The expected output is exactly the lines below, starting at the line with "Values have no" and ending at the line with "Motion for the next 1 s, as", both included; no other line belongs in it.

[Records excerpted from a collection]
—————
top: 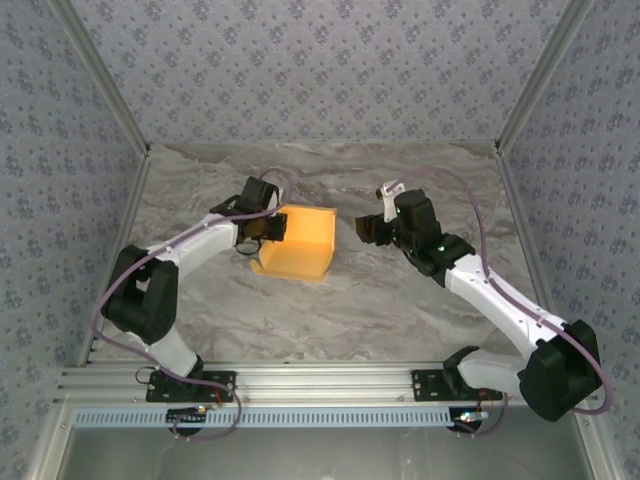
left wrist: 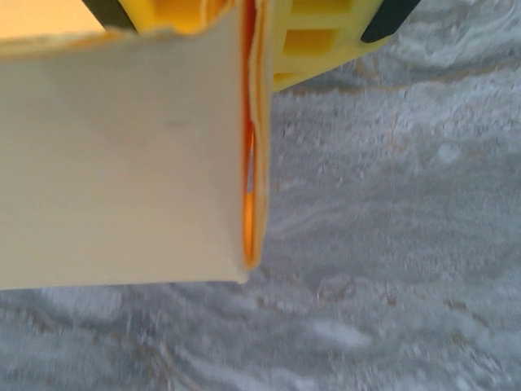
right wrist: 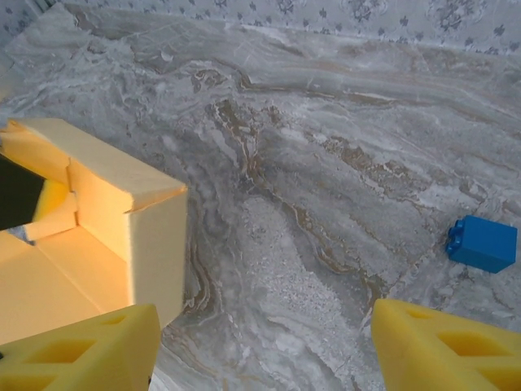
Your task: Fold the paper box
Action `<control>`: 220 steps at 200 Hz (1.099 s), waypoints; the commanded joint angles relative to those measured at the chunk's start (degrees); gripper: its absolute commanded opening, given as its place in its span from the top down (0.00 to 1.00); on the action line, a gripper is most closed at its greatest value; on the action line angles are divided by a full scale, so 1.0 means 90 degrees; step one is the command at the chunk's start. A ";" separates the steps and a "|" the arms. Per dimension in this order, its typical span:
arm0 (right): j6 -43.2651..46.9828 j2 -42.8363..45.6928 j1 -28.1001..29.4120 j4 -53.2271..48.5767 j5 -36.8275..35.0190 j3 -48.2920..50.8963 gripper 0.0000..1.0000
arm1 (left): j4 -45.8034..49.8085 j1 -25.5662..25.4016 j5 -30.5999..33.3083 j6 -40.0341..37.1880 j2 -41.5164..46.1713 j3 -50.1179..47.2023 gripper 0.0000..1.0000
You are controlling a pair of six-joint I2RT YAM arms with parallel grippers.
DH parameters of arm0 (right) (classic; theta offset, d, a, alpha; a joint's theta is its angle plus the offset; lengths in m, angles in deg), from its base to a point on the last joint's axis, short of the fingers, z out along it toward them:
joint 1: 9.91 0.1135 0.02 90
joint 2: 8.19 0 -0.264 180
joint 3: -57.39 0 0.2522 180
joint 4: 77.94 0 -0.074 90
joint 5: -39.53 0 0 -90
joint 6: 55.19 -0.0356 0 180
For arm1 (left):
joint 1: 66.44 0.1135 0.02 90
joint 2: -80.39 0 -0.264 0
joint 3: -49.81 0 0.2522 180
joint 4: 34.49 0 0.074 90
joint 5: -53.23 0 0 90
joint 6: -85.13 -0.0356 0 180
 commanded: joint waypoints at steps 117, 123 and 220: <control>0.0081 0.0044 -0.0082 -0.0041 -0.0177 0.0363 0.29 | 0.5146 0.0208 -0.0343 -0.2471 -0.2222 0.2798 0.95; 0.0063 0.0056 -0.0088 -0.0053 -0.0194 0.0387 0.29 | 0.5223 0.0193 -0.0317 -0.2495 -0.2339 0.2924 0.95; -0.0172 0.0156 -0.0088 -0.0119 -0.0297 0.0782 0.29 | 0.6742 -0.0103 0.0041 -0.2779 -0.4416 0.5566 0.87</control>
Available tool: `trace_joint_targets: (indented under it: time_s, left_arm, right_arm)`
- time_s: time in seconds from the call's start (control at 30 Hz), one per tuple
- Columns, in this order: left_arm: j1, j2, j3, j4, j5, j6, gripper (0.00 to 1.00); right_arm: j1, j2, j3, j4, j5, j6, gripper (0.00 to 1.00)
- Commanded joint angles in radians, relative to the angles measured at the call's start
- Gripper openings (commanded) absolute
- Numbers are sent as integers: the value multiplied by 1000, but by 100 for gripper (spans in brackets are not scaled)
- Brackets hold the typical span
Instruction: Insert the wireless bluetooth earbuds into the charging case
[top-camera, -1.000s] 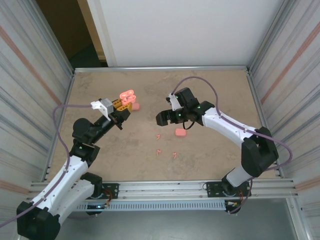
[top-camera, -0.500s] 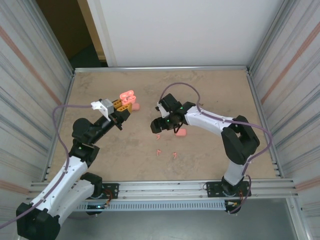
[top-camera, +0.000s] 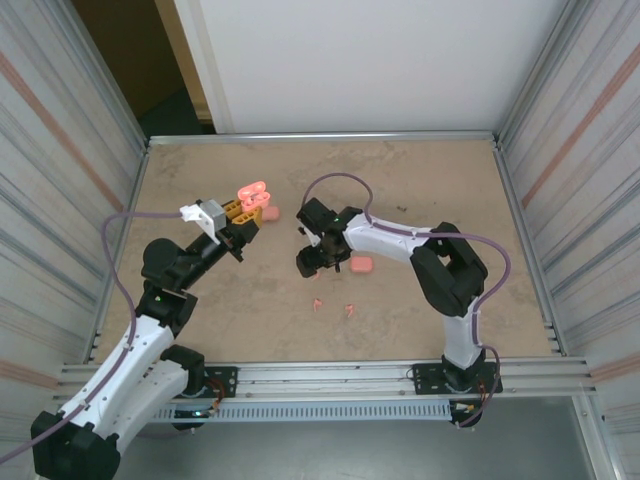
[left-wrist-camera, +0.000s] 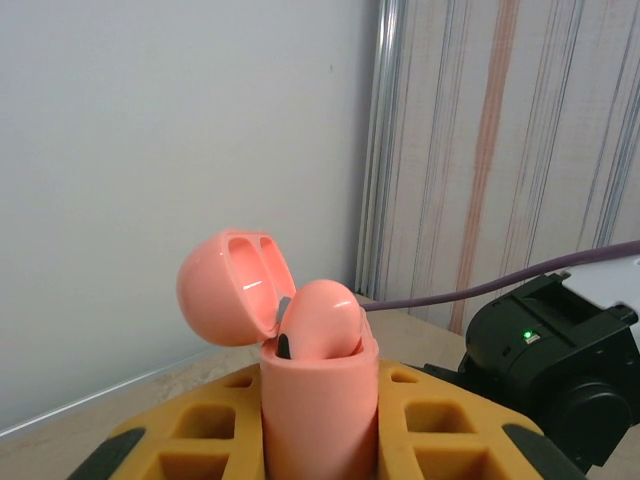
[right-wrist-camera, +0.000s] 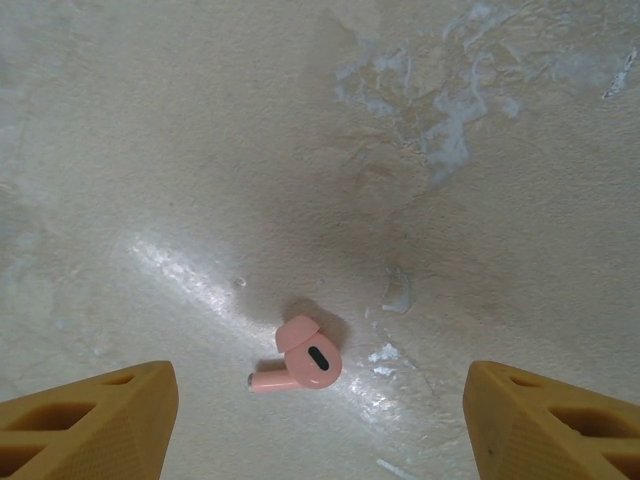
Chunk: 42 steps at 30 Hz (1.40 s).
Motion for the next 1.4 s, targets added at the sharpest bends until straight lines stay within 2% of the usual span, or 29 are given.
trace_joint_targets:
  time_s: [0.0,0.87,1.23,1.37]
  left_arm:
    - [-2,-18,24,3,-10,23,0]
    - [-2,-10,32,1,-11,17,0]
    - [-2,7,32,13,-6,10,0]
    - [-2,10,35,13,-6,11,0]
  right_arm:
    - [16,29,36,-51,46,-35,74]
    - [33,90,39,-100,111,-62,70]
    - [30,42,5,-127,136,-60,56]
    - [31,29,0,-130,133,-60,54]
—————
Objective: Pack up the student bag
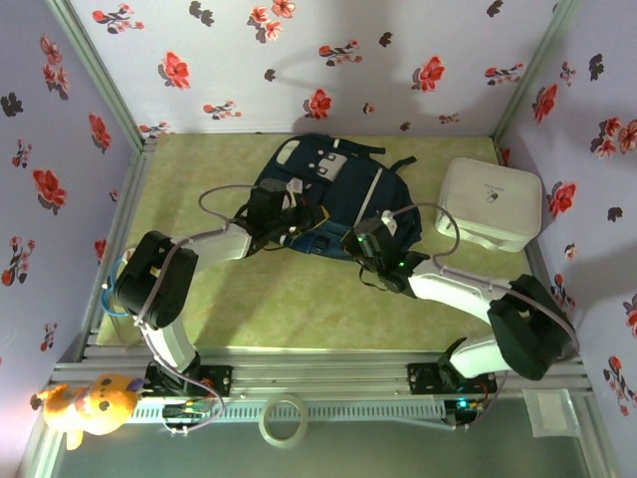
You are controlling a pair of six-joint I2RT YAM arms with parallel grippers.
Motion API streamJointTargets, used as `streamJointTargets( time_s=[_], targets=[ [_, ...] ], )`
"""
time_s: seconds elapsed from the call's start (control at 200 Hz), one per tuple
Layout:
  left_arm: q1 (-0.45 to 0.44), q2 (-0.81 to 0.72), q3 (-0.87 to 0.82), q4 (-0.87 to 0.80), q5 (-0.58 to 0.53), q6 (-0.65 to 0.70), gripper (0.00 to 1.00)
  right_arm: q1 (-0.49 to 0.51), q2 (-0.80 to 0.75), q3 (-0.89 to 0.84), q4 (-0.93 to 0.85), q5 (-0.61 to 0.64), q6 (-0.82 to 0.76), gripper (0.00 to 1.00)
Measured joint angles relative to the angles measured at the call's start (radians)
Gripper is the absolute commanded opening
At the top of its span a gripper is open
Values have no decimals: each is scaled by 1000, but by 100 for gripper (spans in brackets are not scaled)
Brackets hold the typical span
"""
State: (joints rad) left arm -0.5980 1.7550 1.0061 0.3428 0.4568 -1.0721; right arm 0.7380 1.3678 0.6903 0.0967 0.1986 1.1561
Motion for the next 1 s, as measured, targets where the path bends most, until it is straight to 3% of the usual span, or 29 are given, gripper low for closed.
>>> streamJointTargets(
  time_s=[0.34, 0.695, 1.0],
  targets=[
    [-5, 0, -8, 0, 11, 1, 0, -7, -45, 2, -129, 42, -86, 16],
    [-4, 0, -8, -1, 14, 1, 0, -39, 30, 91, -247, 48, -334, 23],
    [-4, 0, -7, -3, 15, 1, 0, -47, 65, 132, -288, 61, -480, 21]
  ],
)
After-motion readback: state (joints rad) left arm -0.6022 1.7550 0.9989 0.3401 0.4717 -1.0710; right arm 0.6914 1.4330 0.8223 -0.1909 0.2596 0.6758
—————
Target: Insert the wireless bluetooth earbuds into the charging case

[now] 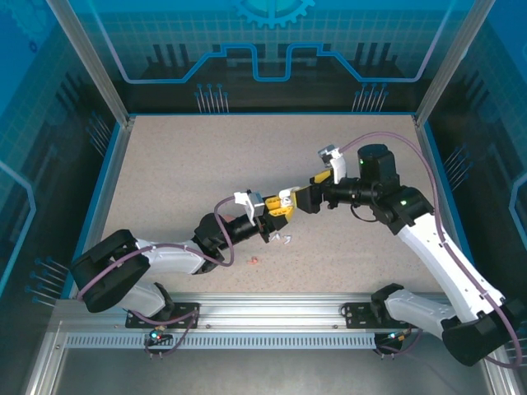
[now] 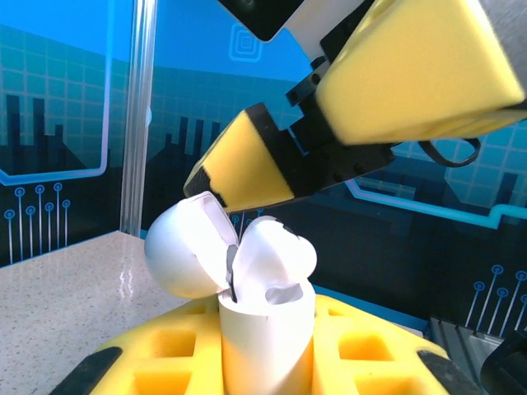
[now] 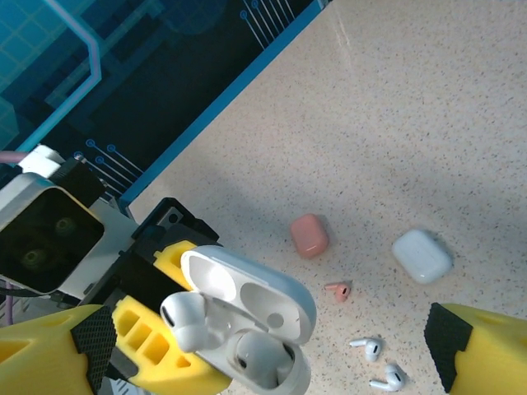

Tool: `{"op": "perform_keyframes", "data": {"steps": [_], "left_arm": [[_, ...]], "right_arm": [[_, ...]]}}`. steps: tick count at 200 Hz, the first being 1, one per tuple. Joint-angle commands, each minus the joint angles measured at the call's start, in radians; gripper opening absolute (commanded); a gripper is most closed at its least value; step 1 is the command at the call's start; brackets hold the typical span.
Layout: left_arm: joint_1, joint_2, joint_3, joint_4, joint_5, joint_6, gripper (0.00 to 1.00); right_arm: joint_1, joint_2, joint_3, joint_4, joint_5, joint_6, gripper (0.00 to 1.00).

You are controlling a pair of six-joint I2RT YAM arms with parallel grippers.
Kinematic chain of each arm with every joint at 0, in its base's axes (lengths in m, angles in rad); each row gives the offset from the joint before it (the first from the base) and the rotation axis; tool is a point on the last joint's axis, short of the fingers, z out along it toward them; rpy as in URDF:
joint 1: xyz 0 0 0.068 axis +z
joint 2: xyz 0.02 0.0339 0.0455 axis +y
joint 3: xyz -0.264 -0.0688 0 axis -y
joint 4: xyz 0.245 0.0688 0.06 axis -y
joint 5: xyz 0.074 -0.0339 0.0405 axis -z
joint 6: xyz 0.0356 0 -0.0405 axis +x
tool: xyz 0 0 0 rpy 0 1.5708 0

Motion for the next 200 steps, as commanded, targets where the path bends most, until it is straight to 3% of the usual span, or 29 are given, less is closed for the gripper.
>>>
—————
YOUR RESPONSE =
Values have no decimals: each is scaled by 1000, but by 100 for gripper (spans in brackets are not scaled)
Brackets hold the typical span
"""
State: (joints rad) left arm -0.5980 1.7550 1.0061 0.3428 0.4568 -1.0721; right arm 0.7380 1.3678 0.6903 0.0967 0.1986 1.1561
Motion for the next 1 s, as measured, targets where the path bends most, until it is straight to 3% of the usual span, or 29 are given, gripper low for closed.

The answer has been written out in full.